• _DATA FOR THE TASK_:
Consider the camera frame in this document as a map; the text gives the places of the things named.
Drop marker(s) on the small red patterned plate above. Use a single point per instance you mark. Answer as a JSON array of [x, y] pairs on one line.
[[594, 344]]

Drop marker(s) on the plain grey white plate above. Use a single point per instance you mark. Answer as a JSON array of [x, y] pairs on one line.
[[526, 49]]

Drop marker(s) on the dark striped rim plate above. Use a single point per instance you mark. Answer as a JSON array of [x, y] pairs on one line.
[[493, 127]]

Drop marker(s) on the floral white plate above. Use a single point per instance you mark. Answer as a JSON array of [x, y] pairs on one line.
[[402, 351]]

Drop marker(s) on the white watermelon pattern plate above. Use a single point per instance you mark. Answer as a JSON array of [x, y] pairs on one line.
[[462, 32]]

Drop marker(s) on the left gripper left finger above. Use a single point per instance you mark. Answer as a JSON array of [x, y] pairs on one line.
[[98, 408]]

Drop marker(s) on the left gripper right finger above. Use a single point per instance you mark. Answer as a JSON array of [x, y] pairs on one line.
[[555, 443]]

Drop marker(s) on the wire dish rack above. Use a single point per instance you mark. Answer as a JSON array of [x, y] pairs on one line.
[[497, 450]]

• _WHAT TO PRODUCE_: Each line from the one containing "Drop marker(s) on the left gripper right" down to the final line of the listing must appear in the answer exactly as written, and no other line may.

• _EXERCISE SOLUTION_:
Drop marker(s) on the left gripper right finger above. Use a single point per instance you mark. Answer as a JSON array of [x, y] pairs on one line.
[[555, 443]]

Drop marker(s) on the wire dish rack above. Use a single point per instance you mark. Answer as a JSON array of [x, y] pairs on one line.
[[497, 450]]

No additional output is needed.